# Creative Identification Marks?



## white_tiger_137 (Mar 23, 2006)

Just curious about how you mark your balls. For tournaments that I play a Titleist in, I dot both the 'I's in Titleist. But, I've recently fallen in love with the Nike One Platinum, so that won't work anymore. So, do you have any creative ideas for ball marking?

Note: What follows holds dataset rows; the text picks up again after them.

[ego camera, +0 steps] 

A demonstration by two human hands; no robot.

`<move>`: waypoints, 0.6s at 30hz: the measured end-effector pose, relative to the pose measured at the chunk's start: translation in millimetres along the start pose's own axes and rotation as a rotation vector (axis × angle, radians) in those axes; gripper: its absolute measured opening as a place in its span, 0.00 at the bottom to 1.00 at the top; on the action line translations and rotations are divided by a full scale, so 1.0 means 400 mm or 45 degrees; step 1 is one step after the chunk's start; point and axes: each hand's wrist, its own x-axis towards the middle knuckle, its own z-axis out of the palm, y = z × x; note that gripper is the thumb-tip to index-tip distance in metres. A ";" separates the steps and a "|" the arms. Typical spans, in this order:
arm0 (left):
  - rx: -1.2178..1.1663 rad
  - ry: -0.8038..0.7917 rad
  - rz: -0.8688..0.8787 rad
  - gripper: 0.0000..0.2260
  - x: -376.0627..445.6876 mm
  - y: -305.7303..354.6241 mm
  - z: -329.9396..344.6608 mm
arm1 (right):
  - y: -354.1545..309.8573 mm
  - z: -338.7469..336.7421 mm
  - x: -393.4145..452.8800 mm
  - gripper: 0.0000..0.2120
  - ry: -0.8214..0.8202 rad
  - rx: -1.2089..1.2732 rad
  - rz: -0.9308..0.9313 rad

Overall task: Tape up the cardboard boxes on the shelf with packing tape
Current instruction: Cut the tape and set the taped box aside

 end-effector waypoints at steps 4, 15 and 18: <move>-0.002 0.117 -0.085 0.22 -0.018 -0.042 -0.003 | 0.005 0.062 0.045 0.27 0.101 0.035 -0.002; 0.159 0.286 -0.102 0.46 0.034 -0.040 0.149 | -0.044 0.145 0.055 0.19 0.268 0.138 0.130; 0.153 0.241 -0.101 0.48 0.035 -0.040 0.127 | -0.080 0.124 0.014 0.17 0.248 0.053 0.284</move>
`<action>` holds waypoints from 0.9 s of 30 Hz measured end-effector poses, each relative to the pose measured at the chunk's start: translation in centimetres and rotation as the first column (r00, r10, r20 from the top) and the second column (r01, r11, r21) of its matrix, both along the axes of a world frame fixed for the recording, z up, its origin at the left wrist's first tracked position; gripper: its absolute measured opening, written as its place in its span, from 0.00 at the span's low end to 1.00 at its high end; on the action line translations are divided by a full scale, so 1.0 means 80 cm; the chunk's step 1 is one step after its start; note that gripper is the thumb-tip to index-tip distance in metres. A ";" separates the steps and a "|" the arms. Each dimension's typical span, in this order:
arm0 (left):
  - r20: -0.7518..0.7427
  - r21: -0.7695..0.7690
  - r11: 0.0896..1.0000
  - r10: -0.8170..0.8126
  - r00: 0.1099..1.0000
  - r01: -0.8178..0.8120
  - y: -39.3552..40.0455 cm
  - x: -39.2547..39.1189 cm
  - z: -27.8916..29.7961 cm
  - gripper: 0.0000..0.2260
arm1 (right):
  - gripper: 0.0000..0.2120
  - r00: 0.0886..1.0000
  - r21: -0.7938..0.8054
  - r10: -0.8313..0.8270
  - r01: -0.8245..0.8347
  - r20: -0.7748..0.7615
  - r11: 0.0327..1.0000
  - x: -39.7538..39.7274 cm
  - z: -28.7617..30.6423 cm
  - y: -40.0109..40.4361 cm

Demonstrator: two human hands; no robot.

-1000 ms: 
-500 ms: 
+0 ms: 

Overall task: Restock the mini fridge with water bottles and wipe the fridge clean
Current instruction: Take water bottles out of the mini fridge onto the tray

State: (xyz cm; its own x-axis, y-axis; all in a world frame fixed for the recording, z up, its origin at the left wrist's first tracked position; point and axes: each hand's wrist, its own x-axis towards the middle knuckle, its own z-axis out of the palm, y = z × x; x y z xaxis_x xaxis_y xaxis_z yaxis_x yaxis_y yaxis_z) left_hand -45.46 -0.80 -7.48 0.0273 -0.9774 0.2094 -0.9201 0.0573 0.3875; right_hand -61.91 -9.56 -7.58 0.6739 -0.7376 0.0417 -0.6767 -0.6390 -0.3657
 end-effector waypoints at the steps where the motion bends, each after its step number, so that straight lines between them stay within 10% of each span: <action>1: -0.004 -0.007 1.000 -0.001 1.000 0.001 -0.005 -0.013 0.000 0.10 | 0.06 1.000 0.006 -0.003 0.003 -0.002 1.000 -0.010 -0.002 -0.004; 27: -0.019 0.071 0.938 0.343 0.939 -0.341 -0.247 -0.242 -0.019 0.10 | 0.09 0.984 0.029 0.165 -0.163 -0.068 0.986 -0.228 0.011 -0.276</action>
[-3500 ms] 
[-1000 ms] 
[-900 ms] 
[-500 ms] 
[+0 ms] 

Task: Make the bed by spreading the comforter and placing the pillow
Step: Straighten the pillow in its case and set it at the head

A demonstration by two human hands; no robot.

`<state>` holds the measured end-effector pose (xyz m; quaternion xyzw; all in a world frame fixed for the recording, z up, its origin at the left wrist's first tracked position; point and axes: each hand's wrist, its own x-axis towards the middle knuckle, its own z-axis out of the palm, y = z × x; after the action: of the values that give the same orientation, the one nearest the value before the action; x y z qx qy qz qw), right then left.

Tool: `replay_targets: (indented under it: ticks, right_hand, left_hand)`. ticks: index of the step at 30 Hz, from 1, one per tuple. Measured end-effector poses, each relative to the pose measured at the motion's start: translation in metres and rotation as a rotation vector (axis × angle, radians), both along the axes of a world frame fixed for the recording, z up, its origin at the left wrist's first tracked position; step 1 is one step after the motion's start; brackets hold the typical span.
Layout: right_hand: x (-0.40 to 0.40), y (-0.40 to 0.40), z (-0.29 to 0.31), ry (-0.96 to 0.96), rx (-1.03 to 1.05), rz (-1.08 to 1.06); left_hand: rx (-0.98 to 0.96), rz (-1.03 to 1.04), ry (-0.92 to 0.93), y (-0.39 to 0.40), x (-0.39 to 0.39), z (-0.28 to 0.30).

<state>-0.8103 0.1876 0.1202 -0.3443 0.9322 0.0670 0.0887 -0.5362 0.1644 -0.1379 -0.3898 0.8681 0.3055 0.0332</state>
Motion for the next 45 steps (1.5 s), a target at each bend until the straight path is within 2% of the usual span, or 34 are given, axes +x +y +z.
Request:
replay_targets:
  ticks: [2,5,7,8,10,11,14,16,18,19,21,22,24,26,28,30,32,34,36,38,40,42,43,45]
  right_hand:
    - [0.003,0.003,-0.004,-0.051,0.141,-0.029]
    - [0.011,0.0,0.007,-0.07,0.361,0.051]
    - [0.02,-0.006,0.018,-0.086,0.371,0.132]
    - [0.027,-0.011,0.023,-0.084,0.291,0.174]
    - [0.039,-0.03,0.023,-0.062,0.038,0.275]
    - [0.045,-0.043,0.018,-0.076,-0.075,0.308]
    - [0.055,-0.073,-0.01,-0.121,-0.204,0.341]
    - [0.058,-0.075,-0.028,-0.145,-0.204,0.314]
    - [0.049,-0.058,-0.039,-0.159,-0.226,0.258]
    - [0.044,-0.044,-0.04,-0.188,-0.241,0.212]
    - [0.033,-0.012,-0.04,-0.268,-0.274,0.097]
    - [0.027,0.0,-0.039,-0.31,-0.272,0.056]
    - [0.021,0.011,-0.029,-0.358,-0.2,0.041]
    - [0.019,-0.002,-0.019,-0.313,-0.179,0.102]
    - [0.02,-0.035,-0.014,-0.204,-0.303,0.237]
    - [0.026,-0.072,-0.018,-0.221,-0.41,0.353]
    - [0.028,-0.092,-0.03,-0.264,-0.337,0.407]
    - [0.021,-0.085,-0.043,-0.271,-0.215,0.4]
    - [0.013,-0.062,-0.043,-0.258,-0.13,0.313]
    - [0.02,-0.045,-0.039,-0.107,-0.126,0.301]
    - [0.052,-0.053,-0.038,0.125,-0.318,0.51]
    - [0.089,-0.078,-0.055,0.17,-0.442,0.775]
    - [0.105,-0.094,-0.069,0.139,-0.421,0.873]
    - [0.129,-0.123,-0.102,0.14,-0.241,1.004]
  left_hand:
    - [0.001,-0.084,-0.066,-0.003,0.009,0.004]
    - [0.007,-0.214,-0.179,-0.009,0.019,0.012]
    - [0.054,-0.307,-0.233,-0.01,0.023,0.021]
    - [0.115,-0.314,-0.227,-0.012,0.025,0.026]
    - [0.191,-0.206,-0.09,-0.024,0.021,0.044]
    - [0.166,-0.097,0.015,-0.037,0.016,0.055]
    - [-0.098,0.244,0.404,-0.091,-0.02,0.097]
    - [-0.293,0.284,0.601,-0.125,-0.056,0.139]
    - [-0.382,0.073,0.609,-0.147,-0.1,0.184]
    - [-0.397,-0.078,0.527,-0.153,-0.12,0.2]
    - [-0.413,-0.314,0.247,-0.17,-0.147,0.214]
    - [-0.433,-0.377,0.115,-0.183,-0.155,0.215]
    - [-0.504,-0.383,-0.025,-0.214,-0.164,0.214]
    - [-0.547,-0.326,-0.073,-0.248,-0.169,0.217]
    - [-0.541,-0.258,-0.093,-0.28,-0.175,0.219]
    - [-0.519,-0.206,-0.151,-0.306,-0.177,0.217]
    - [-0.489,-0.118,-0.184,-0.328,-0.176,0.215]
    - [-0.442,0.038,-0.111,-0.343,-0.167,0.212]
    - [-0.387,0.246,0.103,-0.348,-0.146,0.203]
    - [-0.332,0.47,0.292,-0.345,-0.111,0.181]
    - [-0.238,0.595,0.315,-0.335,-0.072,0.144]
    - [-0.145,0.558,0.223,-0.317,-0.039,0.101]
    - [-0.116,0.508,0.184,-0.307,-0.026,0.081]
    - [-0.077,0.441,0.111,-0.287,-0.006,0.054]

Also, do you have any superstitions or preferences as to the number on your ball?


----------



## fitz-uk (Apr 28, 2006)

No superstitions, I just try to be consistent. 

Either side of _TITLEIST_ I put a red dot, something simple but easily identifiable.

I see some people draw a straight line over their ball to line their putts up with, never tried it, tends to make the ball look fugly.


----------



## 373 (Jun 9, 2006)

<--------- Usually something like the little guy over there..


----------



## reins (May 30, 2006)

I put 2 blue dots on either side of the logo and 2 red dots centered above and below the logo.


----------



## Homeless (May 12, 2006)

I usually either put my initials on the ball...or I fill in three dimples into a triangle like this *.*
*.* *.*


----------



## Homeless (May 12, 2006)

I usually either put my initials on the ball...or I fill in three dimples into a triangle...


----------



## white_tiger_137 (Mar 23, 2006)

> I usually either put my initials on the ball...or I fill in three dimples into a triangle...


It's been a few months since my last geometry class, but something tells me that's not a triangle.......


----------